I'm getting 4 hermies! Yah! Hermies r hermit crabs. If any one has any hermies, or you have some info, or maybe your like me right now, going to get some, post here! I could use a bit of info


----------



## rubinthebetta (Oct 9, 2012)

I used to have some, but then I switched to bettas after the last hermie died.


----------



## bryzy (Nov 3, 2012)

Oh. I had hermies before.


----------



## megaredize (May 21, 2012)

my fiance has 10 in a 55 gallon tank they have it made. lol heres some pics




























last pic is an old one of the 10 gallon tank. he started off with 2 in a 10 gallon then went to 4, then got the 55 gallon.


----------



## bryzy (Nov 3, 2012)

So cute! I thought the last 1 didn't have a shell… lol


----------



## megaredize (May 21, 2012)

ah that would be scarey. lol they have changed shells but we have never caught them doing it. they all do it at night it seems so we wake up and go hey whats this shell doing here....


----------



## bryzy (Nov 3, 2012)

I'm getting 4. My sis gets to PICK out 1


----------



## megaredize (May 21, 2012)

thats cool. remember to get them all about the same size. they can fight if one is really small and then you have one that is really large. A nice deep substrate is good. too. the sand they try to sell at most stores are no good. eco earth would be better. we have play sand and eco earth and ours prefer the eco earth. and the deeper the better they should be able to completely dig down and be covered still to molt. usually 6 inches is needed depending on size. i know it sounds like a lot. i think we have 8 inches in the 55 gallon but its such a big tank that it works fine. although my fiance had a battle with some person on his youtube cause they said his substrate was too deep even though all serious crab websites tell you you need at least 6 inches. that was a headache. 
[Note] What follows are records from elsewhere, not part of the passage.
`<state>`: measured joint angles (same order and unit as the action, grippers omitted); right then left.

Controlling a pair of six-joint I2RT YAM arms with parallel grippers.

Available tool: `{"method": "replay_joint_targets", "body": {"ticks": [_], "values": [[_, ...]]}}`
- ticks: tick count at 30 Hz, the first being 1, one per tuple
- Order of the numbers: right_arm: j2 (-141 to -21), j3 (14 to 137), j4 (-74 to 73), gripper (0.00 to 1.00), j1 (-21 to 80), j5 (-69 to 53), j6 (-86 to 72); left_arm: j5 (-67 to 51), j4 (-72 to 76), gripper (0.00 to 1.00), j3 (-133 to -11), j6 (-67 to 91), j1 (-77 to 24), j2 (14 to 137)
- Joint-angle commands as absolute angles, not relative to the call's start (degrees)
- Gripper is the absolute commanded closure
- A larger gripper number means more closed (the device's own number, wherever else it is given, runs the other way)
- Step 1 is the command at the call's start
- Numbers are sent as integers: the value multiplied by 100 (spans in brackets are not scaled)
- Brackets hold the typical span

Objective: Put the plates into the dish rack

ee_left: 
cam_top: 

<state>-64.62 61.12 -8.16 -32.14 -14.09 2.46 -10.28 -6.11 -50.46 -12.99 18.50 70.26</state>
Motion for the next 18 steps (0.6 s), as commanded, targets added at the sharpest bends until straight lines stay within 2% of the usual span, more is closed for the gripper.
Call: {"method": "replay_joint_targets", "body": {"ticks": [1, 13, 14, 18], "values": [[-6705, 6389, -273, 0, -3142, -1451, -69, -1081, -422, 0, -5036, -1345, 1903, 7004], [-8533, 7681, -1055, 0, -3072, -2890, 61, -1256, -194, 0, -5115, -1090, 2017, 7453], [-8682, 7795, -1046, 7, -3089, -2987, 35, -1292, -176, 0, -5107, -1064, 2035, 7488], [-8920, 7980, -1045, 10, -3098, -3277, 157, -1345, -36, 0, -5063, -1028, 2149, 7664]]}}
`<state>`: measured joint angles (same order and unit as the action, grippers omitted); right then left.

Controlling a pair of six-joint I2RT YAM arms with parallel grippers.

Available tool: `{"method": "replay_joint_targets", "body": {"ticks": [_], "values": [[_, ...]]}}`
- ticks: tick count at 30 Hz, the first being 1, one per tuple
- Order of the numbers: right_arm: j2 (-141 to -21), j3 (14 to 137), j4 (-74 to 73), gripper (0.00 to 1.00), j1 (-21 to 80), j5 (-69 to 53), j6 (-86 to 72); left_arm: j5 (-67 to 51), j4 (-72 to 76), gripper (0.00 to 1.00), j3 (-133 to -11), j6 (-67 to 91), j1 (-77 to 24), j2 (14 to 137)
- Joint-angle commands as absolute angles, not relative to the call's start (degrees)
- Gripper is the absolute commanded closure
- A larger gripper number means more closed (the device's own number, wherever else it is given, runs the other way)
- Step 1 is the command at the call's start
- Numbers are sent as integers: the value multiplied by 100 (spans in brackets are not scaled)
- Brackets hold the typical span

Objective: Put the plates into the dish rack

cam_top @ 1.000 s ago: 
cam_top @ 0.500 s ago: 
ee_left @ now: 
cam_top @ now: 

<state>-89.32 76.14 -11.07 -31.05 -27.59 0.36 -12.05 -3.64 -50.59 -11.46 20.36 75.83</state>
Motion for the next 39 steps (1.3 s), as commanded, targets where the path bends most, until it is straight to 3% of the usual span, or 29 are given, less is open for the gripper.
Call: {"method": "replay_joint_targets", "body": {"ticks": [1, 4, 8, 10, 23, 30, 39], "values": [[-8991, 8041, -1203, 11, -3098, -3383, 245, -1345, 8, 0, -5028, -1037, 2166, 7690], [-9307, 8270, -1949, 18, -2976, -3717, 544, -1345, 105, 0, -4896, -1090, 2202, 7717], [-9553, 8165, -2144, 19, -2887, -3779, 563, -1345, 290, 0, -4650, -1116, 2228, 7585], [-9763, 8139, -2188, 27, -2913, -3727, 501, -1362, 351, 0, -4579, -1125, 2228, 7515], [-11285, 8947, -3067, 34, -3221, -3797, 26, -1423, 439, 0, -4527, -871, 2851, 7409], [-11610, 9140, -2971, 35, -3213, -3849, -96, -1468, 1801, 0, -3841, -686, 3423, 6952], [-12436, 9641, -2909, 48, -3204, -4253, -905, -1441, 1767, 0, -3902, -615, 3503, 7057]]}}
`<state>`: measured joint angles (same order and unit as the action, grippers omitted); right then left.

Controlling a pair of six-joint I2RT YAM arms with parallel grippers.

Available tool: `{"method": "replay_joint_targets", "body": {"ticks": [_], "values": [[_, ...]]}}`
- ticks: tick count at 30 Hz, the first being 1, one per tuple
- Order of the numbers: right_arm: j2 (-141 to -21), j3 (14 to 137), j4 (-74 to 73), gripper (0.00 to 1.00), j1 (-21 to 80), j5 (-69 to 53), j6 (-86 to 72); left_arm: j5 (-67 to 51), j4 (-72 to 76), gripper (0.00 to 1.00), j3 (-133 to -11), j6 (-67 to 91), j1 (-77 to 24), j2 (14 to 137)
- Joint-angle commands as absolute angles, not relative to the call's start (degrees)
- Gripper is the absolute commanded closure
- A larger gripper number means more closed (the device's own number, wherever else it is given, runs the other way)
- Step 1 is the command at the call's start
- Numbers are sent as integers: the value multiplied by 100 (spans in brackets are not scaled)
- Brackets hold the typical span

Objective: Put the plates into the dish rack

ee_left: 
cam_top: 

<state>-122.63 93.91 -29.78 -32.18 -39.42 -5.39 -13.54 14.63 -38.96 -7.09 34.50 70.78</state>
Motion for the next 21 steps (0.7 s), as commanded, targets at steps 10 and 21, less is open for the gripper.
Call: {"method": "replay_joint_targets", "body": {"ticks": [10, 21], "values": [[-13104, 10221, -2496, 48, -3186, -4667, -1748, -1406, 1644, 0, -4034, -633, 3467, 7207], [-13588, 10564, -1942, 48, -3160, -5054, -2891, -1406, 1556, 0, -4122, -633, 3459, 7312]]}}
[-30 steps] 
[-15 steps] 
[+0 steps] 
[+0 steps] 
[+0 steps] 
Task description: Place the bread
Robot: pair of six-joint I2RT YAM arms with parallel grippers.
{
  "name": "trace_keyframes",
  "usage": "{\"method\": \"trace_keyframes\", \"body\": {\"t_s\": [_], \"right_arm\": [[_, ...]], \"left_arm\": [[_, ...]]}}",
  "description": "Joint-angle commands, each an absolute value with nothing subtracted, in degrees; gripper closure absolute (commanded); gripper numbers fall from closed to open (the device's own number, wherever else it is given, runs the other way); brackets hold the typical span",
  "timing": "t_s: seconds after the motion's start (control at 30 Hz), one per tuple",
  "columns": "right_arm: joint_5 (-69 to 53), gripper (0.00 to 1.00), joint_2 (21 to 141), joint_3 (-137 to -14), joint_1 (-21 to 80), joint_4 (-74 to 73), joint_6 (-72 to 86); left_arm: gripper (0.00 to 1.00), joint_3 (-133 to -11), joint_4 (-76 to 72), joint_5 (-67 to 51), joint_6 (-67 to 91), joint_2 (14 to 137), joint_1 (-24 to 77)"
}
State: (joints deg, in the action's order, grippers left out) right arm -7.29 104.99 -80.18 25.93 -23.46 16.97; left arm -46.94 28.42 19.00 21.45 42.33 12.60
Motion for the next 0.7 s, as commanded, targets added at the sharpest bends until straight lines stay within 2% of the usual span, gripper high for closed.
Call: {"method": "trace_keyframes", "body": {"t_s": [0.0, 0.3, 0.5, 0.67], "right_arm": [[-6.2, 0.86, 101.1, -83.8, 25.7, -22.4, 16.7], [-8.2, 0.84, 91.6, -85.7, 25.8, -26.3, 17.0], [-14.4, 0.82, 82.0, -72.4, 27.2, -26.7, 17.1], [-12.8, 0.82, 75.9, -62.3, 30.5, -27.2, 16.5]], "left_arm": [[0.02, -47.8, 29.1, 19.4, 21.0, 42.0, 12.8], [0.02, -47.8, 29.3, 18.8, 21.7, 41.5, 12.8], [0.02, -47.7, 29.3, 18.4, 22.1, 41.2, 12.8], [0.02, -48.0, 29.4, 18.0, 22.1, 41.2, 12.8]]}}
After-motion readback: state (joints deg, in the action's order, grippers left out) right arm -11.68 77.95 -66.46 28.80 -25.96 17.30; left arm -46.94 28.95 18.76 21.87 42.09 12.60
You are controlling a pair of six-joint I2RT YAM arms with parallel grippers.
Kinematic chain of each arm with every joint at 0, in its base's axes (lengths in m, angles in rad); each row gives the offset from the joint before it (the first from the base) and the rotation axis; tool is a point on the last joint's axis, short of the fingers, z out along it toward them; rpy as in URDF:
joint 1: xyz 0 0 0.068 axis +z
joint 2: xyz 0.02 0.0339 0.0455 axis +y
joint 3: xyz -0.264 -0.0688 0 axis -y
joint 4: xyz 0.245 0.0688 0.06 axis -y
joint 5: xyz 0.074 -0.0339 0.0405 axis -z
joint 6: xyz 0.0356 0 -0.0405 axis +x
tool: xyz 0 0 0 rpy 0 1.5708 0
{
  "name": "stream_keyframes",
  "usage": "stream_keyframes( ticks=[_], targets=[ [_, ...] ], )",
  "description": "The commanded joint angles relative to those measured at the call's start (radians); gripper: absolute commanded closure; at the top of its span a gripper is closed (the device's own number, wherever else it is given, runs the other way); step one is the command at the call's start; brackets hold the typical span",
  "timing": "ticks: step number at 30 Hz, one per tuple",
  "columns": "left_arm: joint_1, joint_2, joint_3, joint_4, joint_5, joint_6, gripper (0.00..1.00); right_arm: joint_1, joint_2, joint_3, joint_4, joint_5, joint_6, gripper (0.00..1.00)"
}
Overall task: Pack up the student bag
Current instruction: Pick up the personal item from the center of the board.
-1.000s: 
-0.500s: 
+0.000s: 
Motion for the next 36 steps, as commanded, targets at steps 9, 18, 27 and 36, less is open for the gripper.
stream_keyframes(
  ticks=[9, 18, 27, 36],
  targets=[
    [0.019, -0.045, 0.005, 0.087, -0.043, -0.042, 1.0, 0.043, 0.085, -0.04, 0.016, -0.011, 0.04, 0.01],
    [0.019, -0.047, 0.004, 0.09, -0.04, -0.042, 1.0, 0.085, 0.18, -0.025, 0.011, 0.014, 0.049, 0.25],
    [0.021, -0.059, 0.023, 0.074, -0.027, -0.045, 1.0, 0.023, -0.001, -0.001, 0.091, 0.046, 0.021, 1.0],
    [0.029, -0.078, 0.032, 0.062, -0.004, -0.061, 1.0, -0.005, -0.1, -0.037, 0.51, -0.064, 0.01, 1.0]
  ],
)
if you dont already know here are some links to good resources
http://www.hermitcrabpatch.com/default.asp

and the Hermit crab association: http://www.hermitcrabassociation.com/phpBB/index.php


----------



## bryzy (Nov 3, 2012)

Some people think they know everything.


----------



## megaredize (May 21, 2012)

yeah. anyways i hope you post some pics once you get them


----------



## bryzy (Nov 3, 2012)

Can I ask you, where did you get ur avatar?


----------



## megaredize (May 21, 2012)

aokashi drew it. i was lucky enough to post quick enough when he was offering free drawings of the betta of your choice. he is very talented


----------



## bryzy (Nov 3, 2012)

Wow… he is GOOD


----------